Veniamo da un anno difficile, la pandemia non è ancora alle spalle e si vorrebbe ricominciare a sperare nel futuro. Resta la percezione che qualcosa sia profondamente cambiato ed un incertezza accompagna l’esistenza , associata ad una paura del domani . Alcuni più di altri hanno vissuto un senso di malessere, deprimendosi , sentendo di non farcela ad andare avanti. La delusione è un sentimento prevalente nella depressione. Questo disagio è dato da una sorta di male di vivere che assorbe la persona e la avvolge in un senso di impotenza. L’umore non è solo triste, si spegne, tratteggiando la vita di apatia. E’ come se mancasse l’energia e si restasse bloccati in un immobilismo paralizzante. Pensieri negativi e pessimistici occupano la propria mente “sono un incapace.. non ce la posso fare.. verrò rifiutato”. La vita non sembra più come prima o non è come si sarebbe desiderato, qualcosa va irrimediabilmente storto.
A differenza del processo del lutto nel quale può essere elaborata una perdita , nella depressione la percezione di una mancanza permane, come se fosse congelata. Se nel lutto la sofferenza può passare e diventa possibile sperimentare un desiderio verso altro, nella depressione invece resta un vuoto e ci si ritrova imbrigliati ad un’ assenza. Questo legame mortifero nutre la sensazione che nulla cambi, nulla si evolva. Il tempo in cui si vive diventa quello del passato, come se il presente non offrisse più alcuna possibilità. L’orizzonte è quello del rimpianto, di ciò che poteva essere e non è stato, le cose non corrispondono a ciò che ci si aspettava. A volte un’ immagine ideale avvolge i desideri e più è grande, maggiore è il rischio di una delusione e la tentazione di svilirsi di fronte alle mancanze proprie ed altrui. Allora di chi è la colpa? “E’ colpa mia, profondamente mia”, sente spesso inconsciamente chi è depresso. Ma la critica rivolta a sé ne nasconde un’altra, per ciò che si è perduto o che non c’è mai stato. La colpa abbatte il proprio desiderio, che sparisce così come è sparito ciò che non si è potuto avere.
Oggi come oggi sempre più spesso si riscontrano depressioni dove più che un senso di colpa, prevale invece un sensazione di vuoto e di vergogna, un vissuto di fallimento per non essere capaci, performanti come si vorrebbe. In questo conflitto la delusione verso la realtà sembra quasi sparire, restando sullo sfondo di un dialogo solitario con il sé ideale. Soprattutto tra i giovani si osserva inoltre un disinvestimento generale verso la vita, come se il desiderio implodesse in una demotivazione globale e una chiusura verso il mondo circostante. Sembra che la depressione contemporanea sia legata ad un conflitto tra azione e inibizione, dove l’agire corrisponde ad una continua valutazione del proprio valore. Da un lato la società post-moderna chiede continue dimostrazioni di capacità, dall’altro le possibilità di mettersi alla prova sono così numerose da mettere la persona in scacco , in un impossibilità di decidere quali strade percorrere. In tal senso la postmodernità nutre nell’uomo l’illusione di una libertà infinita, che inevitabilmente si accompagna ad una continua delusione.
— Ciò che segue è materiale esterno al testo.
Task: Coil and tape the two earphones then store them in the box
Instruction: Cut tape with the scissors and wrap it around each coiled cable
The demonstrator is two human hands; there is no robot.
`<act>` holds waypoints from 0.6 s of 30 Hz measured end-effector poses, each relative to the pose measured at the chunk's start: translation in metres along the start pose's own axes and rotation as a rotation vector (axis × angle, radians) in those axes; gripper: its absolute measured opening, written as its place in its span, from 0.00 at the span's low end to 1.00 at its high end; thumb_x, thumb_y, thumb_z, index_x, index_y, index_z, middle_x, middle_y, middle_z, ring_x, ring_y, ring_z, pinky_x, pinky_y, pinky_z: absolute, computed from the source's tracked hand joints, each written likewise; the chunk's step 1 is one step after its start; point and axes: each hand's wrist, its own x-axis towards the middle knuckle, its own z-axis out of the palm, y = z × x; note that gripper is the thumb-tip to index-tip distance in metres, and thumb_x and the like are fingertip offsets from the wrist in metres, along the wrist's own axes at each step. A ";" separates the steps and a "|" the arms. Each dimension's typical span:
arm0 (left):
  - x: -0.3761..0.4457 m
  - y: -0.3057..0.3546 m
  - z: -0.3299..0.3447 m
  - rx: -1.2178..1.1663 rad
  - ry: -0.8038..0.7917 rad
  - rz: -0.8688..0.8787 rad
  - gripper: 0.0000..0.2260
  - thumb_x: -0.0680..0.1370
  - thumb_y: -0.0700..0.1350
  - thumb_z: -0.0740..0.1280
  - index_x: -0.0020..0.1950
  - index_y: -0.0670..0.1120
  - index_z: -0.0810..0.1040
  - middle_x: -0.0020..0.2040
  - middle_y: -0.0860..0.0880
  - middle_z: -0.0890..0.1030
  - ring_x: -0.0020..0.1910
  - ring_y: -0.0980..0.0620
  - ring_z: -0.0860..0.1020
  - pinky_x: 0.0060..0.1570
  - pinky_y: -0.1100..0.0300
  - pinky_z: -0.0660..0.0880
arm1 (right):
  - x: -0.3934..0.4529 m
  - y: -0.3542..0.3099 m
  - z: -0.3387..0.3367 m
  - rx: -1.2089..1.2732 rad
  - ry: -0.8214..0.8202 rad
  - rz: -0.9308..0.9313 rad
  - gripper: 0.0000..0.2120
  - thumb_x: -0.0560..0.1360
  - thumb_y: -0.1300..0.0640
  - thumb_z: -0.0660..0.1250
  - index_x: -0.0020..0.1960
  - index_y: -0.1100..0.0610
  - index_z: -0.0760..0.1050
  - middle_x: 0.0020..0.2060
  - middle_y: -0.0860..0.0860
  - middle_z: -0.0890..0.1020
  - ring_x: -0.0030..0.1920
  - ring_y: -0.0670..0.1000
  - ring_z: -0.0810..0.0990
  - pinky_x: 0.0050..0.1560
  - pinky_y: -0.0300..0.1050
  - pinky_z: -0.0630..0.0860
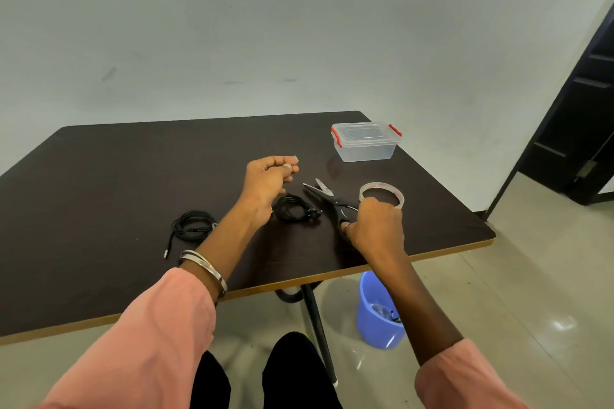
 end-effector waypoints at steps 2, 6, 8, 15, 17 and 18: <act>0.000 0.000 -0.010 -0.003 -0.002 0.003 0.10 0.78 0.36 0.64 0.50 0.47 0.83 0.46 0.51 0.84 0.44 0.55 0.79 0.40 0.62 0.72 | -0.001 -0.006 0.006 -0.039 -0.006 -0.008 0.16 0.75 0.48 0.69 0.53 0.60 0.75 0.51 0.59 0.80 0.55 0.59 0.75 0.48 0.46 0.70; -0.001 0.000 -0.025 -0.030 -0.025 -0.003 0.11 0.78 0.36 0.63 0.51 0.47 0.83 0.48 0.50 0.84 0.47 0.53 0.80 0.41 0.61 0.73 | -0.001 -0.011 0.009 -0.048 -0.040 0.040 0.16 0.75 0.49 0.68 0.56 0.59 0.75 0.56 0.60 0.77 0.60 0.60 0.71 0.57 0.53 0.72; -0.003 0.000 -0.029 -0.046 -0.041 -0.010 0.11 0.78 0.35 0.63 0.50 0.47 0.83 0.49 0.50 0.84 0.48 0.53 0.80 0.44 0.60 0.74 | 0.000 -0.013 0.007 -0.052 -0.070 0.052 0.16 0.75 0.49 0.69 0.56 0.58 0.75 0.55 0.58 0.78 0.61 0.59 0.72 0.58 0.55 0.71; -0.011 -0.002 -0.035 -0.093 -0.076 -0.031 0.12 0.78 0.34 0.63 0.50 0.47 0.83 0.51 0.49 0.84 0.48 0.53 0.80 0.47 0.59 0.74 | -0.012 -0.019 -0.010 -0.151 0.073 -0.019 0.11 0.77 0.48 0.66 0.53 0.55 0.75 0.47 0.54 0.81 0.54 0.56 0.77 0.62 0.59 0.65; -0.014 -0.001 -0.037 -0.104 -0.094 -0.040 0.12 0.78 0.34 0.63 0.51 0.47 0.83 0.53 0.48 0.84 0.48 0.53 0.80 0.45 0.60 0.74 | -0.009 -0.025 -0.011 0.094 0.113 -0.134 0.12 0.77 0.48 0.65 0.52 0.56 0.77 0.45 0.51 0.82 0.51 0.53 0.79 0.60 0.54 0.70; -0.015 0.000 -0.038 -0.110 -0.107 -0.042 0.12 0.79 0.35 0.63 0.51 0.47 0.83 0.54 0.48 0.84 0.48 0.54 0.79 0.44 0.60 0.74 | -0.007 -0.029 -0.010 0.319 0.100 -0.202 0.12 0.76 0.49 0.67 0.53 0.56 0.79 0.43 0.50 0.83 0.47 0.50 0.80 0.56 0.50 0.74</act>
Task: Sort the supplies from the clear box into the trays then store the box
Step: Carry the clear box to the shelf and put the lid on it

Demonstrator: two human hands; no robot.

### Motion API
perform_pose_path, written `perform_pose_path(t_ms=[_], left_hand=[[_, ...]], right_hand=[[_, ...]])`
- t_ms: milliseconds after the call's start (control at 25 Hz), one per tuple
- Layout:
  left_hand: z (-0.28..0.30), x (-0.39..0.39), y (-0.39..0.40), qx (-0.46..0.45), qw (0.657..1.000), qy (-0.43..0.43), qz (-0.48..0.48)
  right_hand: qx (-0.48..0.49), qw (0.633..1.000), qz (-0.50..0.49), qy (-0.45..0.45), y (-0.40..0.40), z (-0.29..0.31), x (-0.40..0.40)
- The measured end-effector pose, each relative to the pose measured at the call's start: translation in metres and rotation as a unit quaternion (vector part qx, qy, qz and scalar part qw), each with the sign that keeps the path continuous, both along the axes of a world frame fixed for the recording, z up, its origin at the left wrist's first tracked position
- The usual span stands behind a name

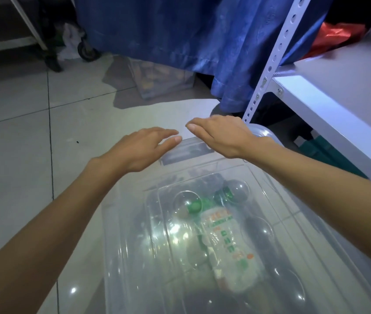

In fondo tutti gli investimenti sono potenzialmente a rischio di fallimento, soprattutto quando richiedono uno sforzo prolungato nel tempo, un confronto con i propri limiti. Un’ aspettativa di sconfinata potenza spesso accompagna la nostra società, che più che familiarizzare con l’”assenza” vagheggia il sogno di un eterna presenza, di cose, relazioni, esperienze. Ecco che invece la pandemia ci ha riconfrontati violentemente con la precarietà, che accompagna da sempre la vita “normale”, per quanto la società consumistica cerchi di celarla o rimuoverla. Perché se come afferma il filosofo Edgar Morin “ogni vita è un avventura incerta”, è nel prendere atto della finitezza dell’ esistenza che possiamo riconoscere il nostro valore, nonostante le inevitabili mancanze e delusioni.